SUPPLIED MATERIAL
———

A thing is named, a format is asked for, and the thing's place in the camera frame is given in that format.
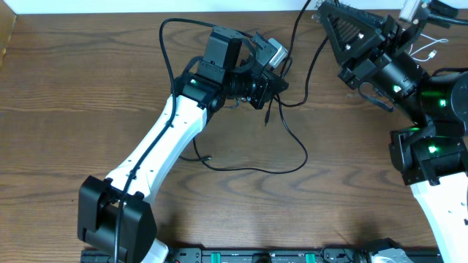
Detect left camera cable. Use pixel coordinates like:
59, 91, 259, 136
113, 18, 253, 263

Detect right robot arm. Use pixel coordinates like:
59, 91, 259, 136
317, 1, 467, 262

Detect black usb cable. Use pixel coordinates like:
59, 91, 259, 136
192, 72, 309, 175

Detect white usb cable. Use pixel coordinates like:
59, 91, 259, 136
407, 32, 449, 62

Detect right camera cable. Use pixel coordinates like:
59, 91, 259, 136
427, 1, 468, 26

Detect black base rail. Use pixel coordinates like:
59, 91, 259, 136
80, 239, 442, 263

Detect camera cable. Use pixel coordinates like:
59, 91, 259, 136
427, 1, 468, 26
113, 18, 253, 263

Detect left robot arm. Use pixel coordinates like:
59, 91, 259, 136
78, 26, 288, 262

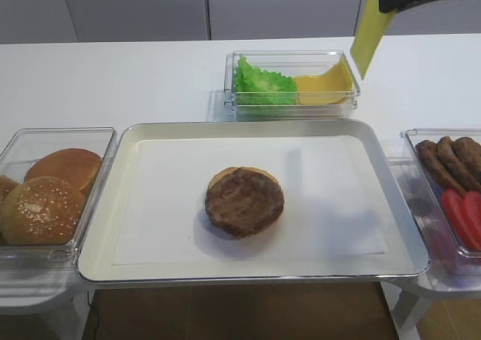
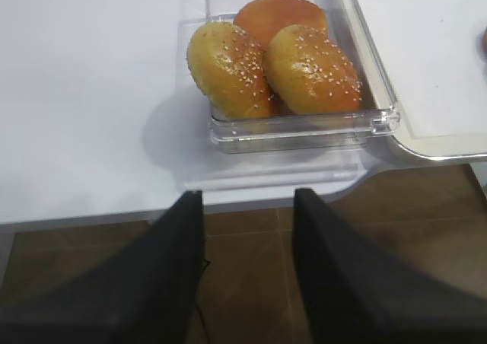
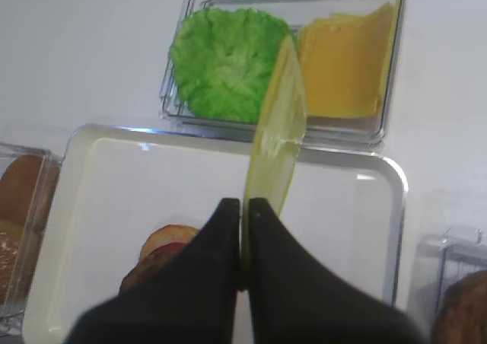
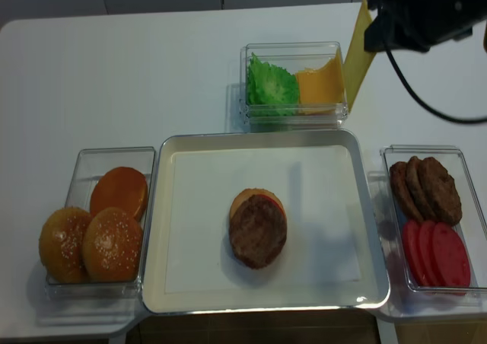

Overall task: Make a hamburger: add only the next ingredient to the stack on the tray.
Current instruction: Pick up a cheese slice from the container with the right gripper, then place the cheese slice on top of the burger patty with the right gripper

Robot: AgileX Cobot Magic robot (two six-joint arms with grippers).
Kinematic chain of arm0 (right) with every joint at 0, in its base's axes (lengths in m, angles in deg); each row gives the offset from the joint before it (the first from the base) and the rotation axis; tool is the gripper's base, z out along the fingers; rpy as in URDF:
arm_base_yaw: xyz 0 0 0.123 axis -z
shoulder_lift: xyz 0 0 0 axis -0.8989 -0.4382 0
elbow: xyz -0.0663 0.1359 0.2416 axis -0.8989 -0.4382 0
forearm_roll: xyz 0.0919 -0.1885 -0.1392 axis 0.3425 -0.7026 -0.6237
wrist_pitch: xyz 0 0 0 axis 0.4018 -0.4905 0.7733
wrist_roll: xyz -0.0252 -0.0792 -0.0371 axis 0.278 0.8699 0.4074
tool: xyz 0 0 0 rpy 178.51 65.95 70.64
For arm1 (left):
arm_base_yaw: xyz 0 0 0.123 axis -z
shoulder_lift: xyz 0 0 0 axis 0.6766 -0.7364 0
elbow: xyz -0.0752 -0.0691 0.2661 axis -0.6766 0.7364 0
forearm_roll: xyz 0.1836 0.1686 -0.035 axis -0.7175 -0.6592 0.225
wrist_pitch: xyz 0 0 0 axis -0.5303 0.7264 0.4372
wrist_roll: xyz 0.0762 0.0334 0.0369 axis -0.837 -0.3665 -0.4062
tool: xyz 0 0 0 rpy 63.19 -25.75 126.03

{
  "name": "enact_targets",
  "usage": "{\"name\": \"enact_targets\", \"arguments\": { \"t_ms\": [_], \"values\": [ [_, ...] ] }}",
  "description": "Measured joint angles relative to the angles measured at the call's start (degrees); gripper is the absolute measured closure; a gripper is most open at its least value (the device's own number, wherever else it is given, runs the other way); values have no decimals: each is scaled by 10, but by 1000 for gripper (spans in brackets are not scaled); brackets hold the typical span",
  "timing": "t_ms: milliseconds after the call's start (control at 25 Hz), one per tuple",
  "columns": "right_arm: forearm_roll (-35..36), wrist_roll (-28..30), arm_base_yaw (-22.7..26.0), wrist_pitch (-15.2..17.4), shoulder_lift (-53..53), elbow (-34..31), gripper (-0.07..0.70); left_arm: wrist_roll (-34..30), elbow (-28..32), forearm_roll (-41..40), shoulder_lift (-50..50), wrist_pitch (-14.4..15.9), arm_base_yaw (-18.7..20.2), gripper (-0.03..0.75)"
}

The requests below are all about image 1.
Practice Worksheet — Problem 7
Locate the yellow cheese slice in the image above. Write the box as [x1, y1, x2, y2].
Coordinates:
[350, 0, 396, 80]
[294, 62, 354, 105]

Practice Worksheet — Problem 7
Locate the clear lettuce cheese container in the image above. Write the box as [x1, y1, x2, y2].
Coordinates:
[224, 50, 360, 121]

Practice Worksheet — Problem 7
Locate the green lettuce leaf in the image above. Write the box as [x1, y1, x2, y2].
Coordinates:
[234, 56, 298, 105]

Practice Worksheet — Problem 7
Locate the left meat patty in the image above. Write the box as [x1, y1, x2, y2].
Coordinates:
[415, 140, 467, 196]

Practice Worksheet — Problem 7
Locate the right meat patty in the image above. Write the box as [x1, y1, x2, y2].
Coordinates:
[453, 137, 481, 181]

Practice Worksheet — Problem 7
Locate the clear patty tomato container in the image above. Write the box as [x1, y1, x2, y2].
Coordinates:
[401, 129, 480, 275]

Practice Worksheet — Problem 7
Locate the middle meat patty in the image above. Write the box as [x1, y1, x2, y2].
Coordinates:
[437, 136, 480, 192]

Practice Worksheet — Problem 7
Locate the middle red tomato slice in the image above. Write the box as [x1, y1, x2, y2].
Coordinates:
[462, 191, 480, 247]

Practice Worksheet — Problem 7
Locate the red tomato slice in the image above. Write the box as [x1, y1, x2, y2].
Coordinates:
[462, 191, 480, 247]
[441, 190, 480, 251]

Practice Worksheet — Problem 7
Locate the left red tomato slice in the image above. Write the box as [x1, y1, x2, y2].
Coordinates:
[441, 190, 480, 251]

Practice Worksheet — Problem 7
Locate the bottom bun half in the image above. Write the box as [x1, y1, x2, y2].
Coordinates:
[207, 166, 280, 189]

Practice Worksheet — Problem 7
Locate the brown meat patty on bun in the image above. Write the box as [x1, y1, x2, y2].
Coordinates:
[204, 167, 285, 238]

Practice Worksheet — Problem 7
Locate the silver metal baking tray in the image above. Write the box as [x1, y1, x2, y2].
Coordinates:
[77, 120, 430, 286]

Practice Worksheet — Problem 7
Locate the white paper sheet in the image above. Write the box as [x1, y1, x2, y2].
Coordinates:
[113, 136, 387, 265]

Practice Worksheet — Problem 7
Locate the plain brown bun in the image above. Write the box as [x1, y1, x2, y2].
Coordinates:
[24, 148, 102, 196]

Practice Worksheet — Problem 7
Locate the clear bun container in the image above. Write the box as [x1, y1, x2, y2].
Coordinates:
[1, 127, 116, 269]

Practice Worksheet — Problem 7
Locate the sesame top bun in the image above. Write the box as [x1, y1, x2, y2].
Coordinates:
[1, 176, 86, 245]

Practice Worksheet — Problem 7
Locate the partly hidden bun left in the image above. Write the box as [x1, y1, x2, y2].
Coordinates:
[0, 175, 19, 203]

———

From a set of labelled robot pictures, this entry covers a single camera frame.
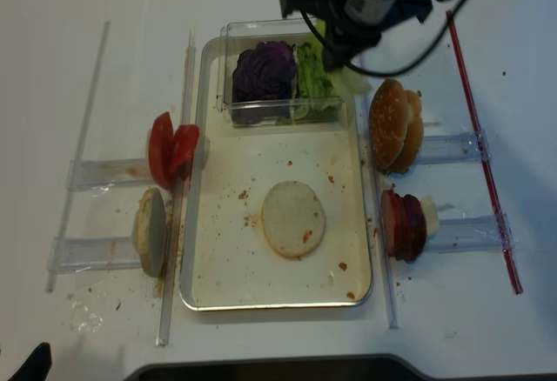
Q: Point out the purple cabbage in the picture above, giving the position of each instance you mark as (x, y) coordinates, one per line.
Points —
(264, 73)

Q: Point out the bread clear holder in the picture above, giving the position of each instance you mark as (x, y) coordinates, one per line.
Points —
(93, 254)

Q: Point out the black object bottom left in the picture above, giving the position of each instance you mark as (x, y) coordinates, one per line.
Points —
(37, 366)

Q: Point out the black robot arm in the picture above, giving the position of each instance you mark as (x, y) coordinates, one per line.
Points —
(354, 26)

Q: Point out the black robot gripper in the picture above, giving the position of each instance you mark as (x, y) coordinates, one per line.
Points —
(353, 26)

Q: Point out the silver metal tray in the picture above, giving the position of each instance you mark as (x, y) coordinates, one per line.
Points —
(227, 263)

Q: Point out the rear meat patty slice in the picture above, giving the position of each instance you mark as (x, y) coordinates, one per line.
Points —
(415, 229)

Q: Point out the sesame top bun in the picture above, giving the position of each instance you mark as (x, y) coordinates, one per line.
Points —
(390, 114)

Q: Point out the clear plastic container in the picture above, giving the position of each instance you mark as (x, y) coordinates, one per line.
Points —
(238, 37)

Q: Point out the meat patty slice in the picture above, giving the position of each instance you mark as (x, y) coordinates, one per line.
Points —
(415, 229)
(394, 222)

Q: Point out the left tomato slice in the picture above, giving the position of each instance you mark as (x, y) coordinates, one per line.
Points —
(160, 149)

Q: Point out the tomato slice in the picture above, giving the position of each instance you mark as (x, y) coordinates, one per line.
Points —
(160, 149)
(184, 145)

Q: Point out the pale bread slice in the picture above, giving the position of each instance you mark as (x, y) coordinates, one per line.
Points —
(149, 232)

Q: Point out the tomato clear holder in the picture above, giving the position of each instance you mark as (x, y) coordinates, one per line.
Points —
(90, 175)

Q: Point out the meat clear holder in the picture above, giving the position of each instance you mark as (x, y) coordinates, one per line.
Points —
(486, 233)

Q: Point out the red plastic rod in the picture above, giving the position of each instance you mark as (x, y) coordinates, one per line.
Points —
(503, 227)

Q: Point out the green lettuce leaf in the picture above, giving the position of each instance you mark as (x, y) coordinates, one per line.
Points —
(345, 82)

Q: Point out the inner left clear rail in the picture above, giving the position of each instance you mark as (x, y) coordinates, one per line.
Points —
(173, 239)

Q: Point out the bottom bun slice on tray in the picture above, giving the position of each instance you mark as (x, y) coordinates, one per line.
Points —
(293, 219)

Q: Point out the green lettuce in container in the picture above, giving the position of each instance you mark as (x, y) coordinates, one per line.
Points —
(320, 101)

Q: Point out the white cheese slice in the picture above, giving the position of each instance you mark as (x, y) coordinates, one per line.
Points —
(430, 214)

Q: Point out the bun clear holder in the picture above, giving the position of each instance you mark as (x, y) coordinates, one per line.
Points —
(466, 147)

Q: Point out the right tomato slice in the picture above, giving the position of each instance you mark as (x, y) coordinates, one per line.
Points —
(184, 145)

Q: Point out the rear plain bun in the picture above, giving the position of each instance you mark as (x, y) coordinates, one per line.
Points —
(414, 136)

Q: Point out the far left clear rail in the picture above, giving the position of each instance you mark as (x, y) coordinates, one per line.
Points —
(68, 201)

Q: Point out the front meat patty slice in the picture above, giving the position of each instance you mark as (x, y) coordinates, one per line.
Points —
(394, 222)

———

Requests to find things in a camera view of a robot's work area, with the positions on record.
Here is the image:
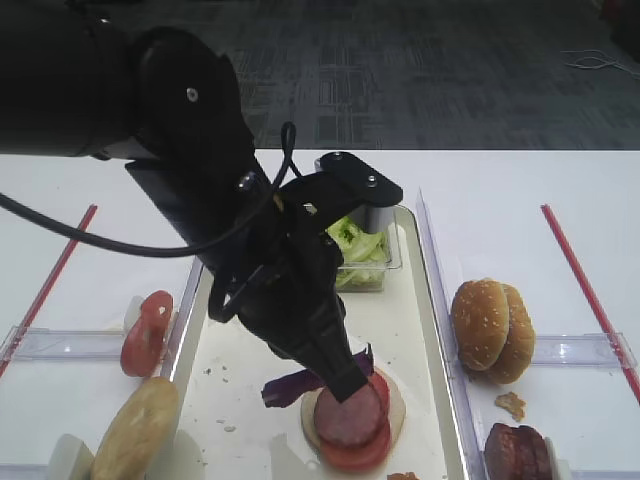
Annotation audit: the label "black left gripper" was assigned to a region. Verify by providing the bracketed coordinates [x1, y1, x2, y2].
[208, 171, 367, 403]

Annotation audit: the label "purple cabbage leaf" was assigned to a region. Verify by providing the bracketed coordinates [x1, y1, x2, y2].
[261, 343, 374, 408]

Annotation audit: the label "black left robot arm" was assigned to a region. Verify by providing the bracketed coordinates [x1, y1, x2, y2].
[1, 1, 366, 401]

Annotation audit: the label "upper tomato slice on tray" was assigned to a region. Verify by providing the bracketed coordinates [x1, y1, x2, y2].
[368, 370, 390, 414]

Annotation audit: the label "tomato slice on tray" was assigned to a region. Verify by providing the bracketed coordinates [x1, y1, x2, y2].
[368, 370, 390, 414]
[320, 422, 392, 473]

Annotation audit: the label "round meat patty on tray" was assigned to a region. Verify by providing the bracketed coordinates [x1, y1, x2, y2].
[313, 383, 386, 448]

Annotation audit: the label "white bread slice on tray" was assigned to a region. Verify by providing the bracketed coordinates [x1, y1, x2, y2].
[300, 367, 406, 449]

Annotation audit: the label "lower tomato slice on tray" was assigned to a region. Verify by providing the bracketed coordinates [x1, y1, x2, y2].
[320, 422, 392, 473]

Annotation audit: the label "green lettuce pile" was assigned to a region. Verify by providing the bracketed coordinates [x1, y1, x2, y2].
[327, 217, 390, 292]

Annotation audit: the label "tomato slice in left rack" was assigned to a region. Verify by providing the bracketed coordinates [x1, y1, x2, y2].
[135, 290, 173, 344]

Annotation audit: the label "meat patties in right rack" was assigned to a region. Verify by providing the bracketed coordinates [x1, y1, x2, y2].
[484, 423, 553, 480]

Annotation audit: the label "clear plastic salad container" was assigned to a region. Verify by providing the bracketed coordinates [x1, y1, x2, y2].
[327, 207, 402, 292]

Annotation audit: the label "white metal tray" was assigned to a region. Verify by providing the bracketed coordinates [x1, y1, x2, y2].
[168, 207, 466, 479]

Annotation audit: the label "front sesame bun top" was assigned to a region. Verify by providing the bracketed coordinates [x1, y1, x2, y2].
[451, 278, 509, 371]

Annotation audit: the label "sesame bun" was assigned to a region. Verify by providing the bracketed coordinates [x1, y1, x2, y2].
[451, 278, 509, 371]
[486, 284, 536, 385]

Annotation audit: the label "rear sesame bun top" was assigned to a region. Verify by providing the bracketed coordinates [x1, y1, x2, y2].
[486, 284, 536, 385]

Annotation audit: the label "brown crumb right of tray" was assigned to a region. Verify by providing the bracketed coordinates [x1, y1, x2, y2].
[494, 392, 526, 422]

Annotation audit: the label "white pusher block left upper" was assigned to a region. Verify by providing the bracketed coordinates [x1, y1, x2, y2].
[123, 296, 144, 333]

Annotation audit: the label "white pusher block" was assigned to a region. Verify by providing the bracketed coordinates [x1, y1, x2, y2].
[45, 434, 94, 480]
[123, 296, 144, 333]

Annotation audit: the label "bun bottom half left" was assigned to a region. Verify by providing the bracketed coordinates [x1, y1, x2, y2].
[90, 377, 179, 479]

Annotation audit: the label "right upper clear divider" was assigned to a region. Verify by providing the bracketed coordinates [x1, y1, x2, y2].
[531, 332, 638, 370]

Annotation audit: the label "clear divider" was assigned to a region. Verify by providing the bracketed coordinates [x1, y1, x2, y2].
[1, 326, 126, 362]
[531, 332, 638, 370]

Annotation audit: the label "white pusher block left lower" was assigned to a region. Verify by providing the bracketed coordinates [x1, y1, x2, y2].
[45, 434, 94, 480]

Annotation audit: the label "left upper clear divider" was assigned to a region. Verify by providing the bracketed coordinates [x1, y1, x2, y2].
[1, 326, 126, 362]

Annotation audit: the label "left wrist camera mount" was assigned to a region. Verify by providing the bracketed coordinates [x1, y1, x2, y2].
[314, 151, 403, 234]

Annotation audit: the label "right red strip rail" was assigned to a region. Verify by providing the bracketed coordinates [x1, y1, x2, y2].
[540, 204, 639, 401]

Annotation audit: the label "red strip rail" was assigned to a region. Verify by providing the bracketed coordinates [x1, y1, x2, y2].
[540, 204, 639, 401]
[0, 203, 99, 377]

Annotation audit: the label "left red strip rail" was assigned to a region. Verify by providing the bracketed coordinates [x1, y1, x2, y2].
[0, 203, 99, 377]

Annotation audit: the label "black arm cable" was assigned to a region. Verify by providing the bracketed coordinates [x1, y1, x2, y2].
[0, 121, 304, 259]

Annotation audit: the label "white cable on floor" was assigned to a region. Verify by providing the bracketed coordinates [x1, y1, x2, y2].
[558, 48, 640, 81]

———

AIM OF THE EXERCISE
Above are some records. Output exactly the lines from the one that contains "A thing is named, a" to the one that contains "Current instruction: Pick", keeping both, and omit the pictures.

ANSWER SPACE
A thing is named, a format is asked for, and the thing's place in the camera frame is given in that format.
Detect left camera cable. Use pixel coordinates like:
59, 91, 259, 136
113, 18, 253, 263

Detect right robot arm. Use pixel coordinates like:
59, 91, 259, 136
317, 1, 467, 262

Detect black usb cable. Use pixel coordinates like:
59, 91, 259, 136
192, 72, 309, 175

Detect white usb cable. Use pixel coordinates like:
59, 91, 259, 136
407, 32, 449, 62

Detect right camera cable. Use pixel coordinates like:
59, 91, 259, 136
427, 1, 468, 26

Detect black base rail. Use pixel coordinates like:
59, 91, 259, 136
80, 239, 442, 263

Detect camera cable. Use pixel coordinates like:
59, 91, 259, 136
427, 1, 468, 26
113, 18, 253, 263

Detect left robot arm. Use pixel coordinates like:
59, 91, 259, 136
78, 26, 288, 262


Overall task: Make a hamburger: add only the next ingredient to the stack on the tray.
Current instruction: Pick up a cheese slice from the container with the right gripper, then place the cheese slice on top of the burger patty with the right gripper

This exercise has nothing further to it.